**RECORDS SUPPLIED:**
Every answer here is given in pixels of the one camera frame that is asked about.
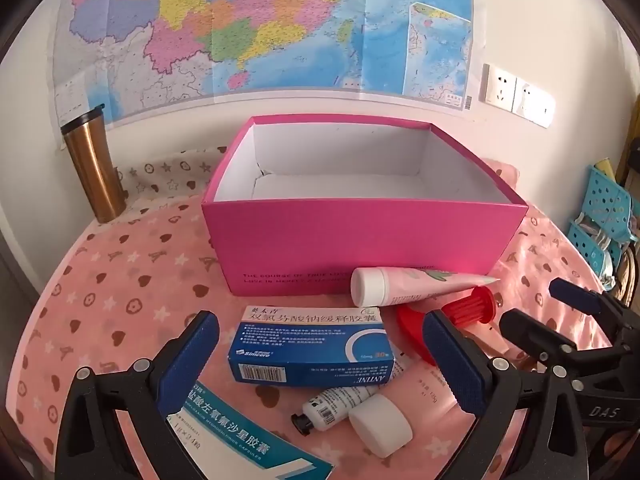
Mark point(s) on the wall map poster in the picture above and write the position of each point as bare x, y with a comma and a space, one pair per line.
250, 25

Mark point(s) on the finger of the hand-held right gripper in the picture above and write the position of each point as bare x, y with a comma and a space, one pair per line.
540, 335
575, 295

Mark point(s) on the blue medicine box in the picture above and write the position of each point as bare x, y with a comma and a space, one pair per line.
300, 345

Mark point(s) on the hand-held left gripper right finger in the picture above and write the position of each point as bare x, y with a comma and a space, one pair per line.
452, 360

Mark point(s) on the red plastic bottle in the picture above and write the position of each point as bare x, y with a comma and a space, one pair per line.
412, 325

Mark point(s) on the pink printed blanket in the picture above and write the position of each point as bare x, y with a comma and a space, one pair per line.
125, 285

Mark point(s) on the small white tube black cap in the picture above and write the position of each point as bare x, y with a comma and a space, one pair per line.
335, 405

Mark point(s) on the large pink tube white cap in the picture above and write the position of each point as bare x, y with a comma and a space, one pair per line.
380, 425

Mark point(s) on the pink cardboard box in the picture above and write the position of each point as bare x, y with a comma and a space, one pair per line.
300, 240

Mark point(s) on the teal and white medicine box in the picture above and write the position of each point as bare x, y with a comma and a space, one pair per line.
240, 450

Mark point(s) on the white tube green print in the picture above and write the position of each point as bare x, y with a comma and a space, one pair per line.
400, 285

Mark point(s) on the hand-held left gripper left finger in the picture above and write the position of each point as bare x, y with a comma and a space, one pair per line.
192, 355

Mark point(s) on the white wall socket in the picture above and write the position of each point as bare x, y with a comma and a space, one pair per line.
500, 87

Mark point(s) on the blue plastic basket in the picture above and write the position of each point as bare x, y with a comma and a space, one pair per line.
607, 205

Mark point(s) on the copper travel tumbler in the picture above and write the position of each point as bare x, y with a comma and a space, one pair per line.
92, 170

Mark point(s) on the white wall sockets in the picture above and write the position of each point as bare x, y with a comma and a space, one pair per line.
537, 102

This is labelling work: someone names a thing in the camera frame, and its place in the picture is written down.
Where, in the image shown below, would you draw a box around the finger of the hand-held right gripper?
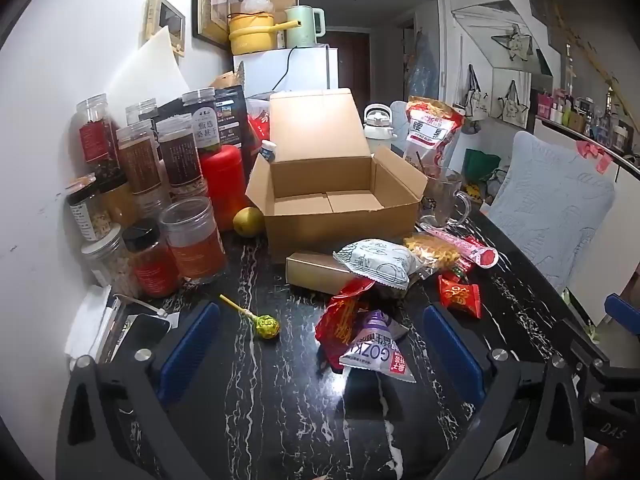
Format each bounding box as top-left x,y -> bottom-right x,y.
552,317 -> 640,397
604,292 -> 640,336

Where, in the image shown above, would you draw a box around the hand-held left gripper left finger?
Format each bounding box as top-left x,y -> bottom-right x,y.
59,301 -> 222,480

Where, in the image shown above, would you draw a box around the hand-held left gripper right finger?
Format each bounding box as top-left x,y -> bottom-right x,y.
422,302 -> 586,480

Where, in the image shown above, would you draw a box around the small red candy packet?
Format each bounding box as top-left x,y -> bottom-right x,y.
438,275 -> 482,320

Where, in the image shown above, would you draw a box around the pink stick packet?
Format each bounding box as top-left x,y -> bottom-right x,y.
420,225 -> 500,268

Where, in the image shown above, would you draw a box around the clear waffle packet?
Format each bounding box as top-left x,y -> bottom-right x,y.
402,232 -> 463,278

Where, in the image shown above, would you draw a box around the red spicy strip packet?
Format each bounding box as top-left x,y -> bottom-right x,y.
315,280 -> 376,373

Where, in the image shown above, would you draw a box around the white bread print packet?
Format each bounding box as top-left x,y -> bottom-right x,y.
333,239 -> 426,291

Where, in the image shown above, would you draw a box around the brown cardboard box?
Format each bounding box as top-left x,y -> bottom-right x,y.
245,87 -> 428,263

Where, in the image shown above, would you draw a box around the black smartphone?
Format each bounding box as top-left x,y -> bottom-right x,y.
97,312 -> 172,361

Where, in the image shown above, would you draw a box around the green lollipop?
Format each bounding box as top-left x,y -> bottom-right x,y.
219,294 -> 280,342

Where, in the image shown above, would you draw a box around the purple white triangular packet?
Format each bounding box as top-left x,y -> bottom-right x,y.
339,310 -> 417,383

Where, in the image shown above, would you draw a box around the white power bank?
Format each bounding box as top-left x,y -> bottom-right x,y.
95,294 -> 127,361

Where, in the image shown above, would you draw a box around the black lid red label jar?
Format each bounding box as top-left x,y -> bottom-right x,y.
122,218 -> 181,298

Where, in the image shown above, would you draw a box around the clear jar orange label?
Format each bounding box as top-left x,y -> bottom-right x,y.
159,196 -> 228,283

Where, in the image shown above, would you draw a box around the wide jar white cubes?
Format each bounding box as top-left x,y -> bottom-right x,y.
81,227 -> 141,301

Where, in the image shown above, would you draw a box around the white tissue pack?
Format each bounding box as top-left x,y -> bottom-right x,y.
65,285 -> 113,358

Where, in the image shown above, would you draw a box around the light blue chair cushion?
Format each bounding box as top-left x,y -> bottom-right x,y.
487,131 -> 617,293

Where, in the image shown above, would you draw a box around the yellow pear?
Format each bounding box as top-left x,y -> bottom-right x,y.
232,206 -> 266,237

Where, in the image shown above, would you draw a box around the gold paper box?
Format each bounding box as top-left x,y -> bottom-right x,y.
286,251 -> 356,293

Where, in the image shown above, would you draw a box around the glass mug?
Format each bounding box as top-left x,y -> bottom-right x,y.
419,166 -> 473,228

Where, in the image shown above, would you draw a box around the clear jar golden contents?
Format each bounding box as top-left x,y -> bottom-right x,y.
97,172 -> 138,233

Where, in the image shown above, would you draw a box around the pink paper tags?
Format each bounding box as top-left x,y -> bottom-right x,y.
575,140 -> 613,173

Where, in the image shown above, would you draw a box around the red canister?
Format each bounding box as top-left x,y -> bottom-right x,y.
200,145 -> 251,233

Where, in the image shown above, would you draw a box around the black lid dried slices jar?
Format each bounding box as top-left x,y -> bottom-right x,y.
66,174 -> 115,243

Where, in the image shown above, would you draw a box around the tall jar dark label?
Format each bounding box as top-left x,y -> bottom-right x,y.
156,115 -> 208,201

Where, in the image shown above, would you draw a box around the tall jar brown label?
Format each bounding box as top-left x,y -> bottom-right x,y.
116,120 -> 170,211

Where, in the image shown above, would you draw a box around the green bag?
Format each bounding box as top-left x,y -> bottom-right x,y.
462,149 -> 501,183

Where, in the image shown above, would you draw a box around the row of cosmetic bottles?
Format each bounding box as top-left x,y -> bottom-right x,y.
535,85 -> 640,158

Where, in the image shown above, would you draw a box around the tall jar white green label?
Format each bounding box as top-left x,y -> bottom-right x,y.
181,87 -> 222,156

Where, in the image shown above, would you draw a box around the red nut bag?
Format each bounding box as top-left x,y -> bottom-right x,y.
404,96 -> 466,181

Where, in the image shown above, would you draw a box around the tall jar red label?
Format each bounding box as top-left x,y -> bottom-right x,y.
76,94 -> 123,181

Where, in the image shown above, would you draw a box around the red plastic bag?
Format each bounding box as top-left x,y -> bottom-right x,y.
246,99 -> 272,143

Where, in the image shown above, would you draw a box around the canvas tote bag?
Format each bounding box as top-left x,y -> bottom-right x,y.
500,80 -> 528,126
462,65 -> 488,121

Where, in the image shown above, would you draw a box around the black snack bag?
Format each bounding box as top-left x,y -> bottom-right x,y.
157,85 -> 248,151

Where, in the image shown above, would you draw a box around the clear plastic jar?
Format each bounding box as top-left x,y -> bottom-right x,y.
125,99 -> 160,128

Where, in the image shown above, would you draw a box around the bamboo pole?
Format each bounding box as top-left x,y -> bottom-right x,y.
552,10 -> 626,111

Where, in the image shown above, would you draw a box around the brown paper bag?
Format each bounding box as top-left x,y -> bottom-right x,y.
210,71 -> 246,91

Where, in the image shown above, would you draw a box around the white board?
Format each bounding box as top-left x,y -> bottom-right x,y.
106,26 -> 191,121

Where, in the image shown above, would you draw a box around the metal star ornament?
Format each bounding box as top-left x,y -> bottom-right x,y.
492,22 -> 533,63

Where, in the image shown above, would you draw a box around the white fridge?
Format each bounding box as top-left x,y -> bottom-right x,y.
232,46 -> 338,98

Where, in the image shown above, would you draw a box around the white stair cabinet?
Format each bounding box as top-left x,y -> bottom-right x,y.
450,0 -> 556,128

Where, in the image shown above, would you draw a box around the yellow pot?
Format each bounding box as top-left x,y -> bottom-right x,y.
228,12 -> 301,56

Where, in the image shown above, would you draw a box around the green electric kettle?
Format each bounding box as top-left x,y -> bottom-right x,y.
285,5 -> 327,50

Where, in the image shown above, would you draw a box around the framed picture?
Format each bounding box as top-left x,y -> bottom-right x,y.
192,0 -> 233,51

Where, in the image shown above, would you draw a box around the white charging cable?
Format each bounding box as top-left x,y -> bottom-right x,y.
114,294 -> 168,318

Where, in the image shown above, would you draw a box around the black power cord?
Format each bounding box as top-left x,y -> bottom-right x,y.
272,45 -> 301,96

--

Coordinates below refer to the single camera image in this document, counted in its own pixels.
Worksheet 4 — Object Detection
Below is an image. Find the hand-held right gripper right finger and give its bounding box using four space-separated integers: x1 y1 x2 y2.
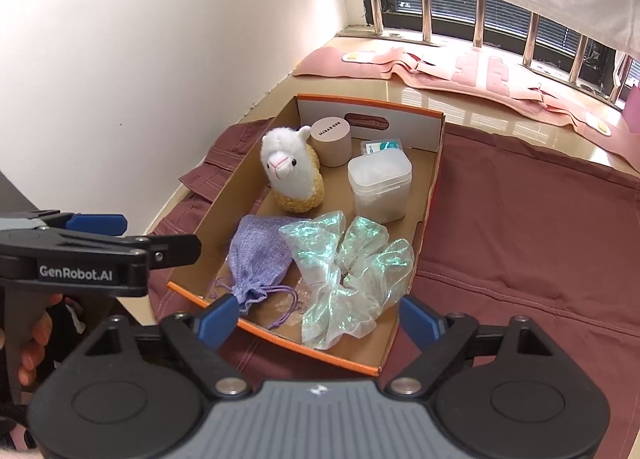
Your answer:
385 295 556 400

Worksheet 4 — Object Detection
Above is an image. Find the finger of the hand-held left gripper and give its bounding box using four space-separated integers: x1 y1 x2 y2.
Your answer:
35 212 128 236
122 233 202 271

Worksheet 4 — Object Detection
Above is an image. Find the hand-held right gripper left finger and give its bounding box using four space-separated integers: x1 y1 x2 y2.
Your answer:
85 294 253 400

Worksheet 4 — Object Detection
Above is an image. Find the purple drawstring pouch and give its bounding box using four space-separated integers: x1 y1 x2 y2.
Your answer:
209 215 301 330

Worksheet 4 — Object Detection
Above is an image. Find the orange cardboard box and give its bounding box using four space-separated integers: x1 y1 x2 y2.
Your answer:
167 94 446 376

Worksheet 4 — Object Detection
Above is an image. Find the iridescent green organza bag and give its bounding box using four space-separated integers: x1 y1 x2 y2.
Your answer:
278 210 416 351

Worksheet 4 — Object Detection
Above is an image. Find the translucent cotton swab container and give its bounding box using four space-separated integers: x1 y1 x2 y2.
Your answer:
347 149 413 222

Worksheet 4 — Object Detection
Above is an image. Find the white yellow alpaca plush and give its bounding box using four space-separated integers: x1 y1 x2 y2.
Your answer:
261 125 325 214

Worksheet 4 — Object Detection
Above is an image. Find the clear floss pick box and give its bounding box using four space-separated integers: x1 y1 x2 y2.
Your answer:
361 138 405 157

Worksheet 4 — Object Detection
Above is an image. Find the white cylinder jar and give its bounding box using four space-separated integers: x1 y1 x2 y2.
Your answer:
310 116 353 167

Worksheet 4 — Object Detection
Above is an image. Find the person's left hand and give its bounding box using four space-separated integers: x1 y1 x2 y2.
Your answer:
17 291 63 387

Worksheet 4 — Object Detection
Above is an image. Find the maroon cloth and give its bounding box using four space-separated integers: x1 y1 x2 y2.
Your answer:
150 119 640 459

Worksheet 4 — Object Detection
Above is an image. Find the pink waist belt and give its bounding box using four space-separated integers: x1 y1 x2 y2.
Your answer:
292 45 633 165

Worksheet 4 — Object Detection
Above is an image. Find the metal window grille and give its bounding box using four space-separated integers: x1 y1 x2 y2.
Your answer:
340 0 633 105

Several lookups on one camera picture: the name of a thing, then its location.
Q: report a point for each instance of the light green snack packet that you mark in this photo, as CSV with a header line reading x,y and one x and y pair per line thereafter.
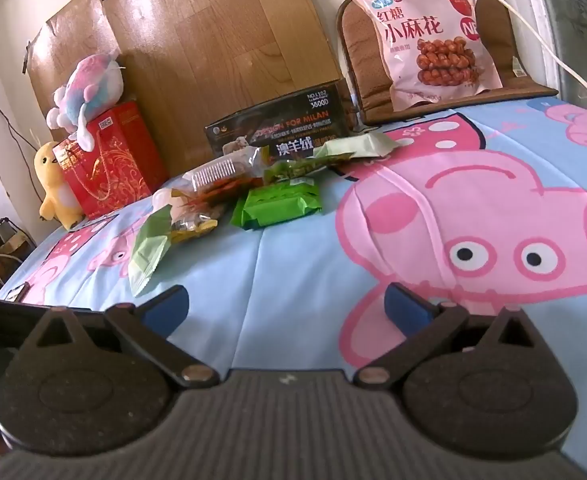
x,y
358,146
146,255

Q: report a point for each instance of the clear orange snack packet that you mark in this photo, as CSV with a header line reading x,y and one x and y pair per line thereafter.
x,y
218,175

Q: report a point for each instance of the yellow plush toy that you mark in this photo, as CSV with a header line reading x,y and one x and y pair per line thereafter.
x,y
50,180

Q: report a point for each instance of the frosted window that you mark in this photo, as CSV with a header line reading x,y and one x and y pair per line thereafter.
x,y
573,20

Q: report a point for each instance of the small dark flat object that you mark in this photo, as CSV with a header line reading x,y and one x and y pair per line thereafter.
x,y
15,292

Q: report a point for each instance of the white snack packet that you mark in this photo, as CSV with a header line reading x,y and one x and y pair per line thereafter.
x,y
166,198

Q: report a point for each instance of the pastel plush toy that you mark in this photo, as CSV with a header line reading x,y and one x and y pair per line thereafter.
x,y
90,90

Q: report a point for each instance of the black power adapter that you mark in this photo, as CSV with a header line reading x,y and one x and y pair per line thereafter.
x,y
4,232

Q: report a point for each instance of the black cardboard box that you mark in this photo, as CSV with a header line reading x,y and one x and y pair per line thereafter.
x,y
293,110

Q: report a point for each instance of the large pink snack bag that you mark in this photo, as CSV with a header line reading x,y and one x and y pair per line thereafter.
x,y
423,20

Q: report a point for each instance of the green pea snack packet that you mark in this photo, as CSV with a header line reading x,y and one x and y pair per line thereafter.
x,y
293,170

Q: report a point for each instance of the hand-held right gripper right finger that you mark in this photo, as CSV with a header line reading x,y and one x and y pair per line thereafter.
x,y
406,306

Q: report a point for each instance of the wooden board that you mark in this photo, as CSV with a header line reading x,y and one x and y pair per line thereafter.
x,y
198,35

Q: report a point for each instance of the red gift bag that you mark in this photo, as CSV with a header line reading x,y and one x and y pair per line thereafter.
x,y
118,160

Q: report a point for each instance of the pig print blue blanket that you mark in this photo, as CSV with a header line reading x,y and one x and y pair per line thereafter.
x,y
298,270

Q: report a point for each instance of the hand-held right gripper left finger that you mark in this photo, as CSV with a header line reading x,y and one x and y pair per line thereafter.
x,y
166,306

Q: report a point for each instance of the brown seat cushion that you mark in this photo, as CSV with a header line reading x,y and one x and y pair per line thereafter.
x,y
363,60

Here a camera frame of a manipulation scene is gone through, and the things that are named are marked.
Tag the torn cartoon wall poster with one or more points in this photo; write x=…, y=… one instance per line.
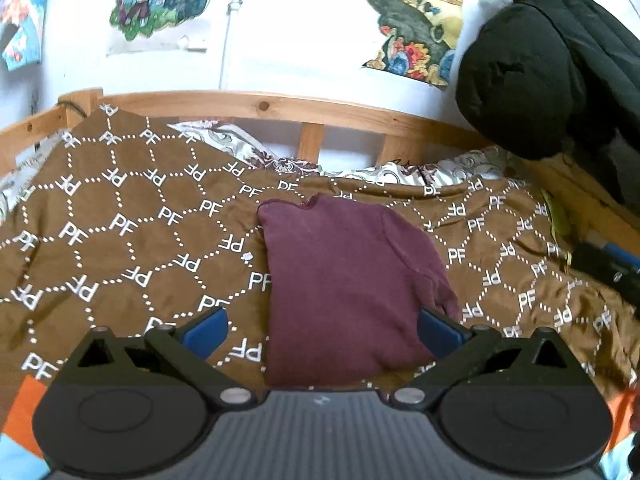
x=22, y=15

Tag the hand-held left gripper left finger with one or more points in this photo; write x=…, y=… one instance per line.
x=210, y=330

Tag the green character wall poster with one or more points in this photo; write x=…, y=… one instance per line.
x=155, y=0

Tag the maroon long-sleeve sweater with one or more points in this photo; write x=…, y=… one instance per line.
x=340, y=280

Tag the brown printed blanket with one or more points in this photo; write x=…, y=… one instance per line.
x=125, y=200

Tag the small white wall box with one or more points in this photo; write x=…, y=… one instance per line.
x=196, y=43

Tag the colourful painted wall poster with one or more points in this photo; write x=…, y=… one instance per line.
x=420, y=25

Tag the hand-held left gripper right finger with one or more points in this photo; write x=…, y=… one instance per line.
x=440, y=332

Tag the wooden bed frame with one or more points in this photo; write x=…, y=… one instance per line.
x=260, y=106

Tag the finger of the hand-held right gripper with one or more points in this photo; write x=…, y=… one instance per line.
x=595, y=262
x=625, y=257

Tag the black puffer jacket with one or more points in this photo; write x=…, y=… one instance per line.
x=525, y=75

---

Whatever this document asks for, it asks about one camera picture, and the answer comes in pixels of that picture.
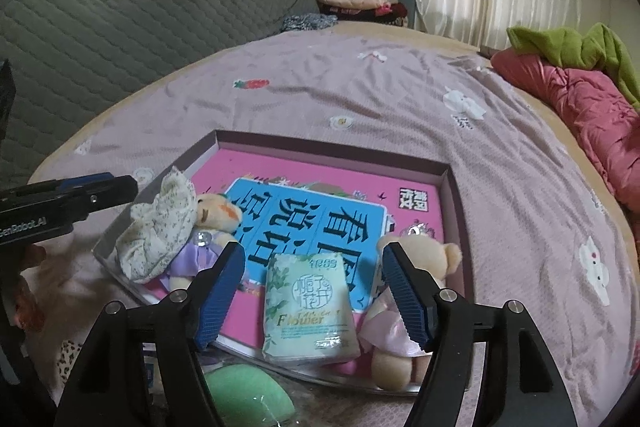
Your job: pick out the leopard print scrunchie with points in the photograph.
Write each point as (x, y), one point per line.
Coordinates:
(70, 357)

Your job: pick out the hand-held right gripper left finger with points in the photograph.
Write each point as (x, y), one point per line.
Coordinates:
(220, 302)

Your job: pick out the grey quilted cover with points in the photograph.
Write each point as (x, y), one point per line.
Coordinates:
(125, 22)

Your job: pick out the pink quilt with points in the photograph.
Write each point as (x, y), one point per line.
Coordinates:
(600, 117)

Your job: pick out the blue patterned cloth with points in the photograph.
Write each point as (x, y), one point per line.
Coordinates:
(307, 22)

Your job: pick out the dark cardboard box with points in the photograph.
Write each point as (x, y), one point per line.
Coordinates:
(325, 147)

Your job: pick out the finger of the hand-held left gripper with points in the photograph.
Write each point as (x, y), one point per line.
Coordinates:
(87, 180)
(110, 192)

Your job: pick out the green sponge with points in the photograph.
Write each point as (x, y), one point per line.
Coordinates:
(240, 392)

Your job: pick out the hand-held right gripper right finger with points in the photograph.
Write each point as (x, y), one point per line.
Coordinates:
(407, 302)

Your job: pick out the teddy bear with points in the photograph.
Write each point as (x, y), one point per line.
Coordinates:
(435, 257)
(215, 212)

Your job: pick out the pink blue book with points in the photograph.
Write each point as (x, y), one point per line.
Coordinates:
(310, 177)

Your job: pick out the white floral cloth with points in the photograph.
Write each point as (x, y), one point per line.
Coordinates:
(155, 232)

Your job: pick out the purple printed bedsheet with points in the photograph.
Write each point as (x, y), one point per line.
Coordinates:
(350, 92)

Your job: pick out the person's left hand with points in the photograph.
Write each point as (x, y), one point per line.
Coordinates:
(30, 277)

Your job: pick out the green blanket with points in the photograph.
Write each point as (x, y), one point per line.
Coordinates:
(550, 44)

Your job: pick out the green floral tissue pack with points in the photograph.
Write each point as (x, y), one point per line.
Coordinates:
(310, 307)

**TASK GOAL:** Take the line above containing "canvas tote bag?", the line containing "green electric kettle?", and all lines in between, and copy them exactly without anything else.

**RESPONSE BELOW:**
Where, in the image shown above, would you draw a box around the canvas tote bag?
Format each bounding box as top-left x,y -> bottom-right x,y.
500,80 -> 528,126
462,65 -> 488,121

Where, in the image shown above, would you draw a box around the black snack bag?
Format each bounding box as top-left x,y -> bottom-right x,y.
157,85 -> 248,151

Where, in the image shown above, would you draw a box around the clear plastic jar?
Format each bounding box as top-left x,y -> bottom-right x,y.
125,99 -> 160,128

Where, in the image shown above, would you draw a box around the bamboo pole?
Format each bounding box as top-left x,y -> bottom-right x,y.
552,10 -> 626,111

Where, in the image shown above, would you draw a box around the brown paper bag?
Format each bounding box as top-left x,y -> bottom-right x,y.
210,71 -> 246,91

Where, in the image shown above, would you draw a box around the white board?
Format each bounding box as top-left x,y -> bottom-right x,y.
106,26 -> 191,121

Where, in the image shown above, would you draw a box around the metal star ornament?
Format each bounding box as top-left x,y -> bottom-right x,y.
492,22 -> 533,63

Where, in the image shown above, would you draw a box around the white fridge?
Format each bounding box as top-left x,y -> bottom-right x,y.
232,46 -> 338,98

Where, in the image shown above, would you draw a box around the white stair cabinet?
Format each bounding box as top-left x,y -> bottom-right x,y.
450,0 -> 556,128

Where, in the image shown above, would you draw a box around the yellow pot?
Format each bounding box as top-left x,y -> bottom-right x,y.
228,12 -> 301,56

Where, in the image shown above, would you draw a box around the green electric kettle?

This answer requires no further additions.